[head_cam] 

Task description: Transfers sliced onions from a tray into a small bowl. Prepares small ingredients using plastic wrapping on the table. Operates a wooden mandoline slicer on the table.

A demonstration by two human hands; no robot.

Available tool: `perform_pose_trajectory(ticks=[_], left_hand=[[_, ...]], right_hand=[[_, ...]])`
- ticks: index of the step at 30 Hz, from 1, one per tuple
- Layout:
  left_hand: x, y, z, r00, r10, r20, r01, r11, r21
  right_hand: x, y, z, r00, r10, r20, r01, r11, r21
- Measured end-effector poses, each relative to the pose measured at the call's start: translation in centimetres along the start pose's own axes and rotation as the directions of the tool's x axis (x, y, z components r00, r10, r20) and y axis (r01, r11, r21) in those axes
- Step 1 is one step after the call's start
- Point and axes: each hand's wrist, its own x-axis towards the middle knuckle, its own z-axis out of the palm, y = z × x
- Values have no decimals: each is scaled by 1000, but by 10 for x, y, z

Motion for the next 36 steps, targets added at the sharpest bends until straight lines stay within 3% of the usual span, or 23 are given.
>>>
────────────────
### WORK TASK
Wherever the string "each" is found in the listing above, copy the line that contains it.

### TASK OUTPUT
- Measured end-effector poses, each relative to the pose measured at the call's start: translation in centimetres along the start pose's own axes and rotation as the directions of the tool's x axis (x, y, z components r00, r10, r20) and y axis (r01, r11, r21) in those axes
- Point and axes: each hand's wrist, its own x-axis towards the middle knuckle, its own z-axis out of the palm, y = z × x
- Values have no decimals: each is scaled by 1000, but by 10 for x, y, z

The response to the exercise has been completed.